**Problem requirements**
Return the lines from the start of the data through the line with "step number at". Include both of those lines and no others.

**Data shown**
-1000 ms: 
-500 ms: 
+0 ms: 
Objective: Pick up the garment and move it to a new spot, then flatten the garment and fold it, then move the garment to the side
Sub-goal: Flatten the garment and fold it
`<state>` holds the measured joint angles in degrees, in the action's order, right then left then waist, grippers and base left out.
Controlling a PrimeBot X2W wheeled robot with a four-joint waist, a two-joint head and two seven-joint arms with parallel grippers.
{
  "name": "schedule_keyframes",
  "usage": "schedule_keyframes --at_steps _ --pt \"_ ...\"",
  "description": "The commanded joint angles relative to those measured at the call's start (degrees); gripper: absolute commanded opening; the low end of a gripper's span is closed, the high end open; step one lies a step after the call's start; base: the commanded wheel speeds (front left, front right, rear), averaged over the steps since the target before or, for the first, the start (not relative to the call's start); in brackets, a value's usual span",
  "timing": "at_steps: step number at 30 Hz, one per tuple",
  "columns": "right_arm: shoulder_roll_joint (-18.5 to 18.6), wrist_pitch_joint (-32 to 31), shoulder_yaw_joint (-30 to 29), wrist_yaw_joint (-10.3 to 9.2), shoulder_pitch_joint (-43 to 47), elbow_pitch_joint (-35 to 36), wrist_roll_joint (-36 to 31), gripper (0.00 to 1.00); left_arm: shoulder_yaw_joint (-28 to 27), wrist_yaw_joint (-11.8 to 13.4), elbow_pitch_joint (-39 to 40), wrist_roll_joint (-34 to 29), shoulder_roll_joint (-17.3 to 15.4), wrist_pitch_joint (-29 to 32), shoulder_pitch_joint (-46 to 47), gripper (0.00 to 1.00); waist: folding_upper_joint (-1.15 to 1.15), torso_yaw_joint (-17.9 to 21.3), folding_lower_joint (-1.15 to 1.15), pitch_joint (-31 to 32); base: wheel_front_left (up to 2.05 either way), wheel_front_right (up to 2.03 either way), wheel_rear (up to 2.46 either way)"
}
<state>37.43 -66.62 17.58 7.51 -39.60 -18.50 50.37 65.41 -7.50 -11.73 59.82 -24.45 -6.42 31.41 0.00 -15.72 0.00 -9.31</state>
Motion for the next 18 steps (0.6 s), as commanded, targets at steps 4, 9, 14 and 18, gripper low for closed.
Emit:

**Output for this task**
-1000 ms: 
-500 ms: 
+0 ms: 
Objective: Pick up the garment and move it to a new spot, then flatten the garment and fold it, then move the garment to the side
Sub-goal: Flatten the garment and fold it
`<state>` holds the measured joint angles in degrees, in the action's order, right then left then waist, grippers and base left out.
Controlling a PrimeBot X2W wheeled robot with a four-joint waist, a two-joint head and two seven-joint arms with parallel grippers.
{
  "name": "schedule_keyframes",
  "usage": "schedule_keyframes --at_steps _ --pt \"_ ...\"",
  "description": "The commanded joint angles relative to those measured at the call's start (degrees); gripper: absolute commanded opening; the low end of a gripper's span is closed, the high end open; step one lies a step after the call's start; base: the commanded wheel speeds (front left, front right, rear), averaged over the steps since the target before or, for the first, the start (not relative to the call's start); in brackets, a value's usual span",
  "timing": "at_steps: step number at 30 Hz, one per tuple",

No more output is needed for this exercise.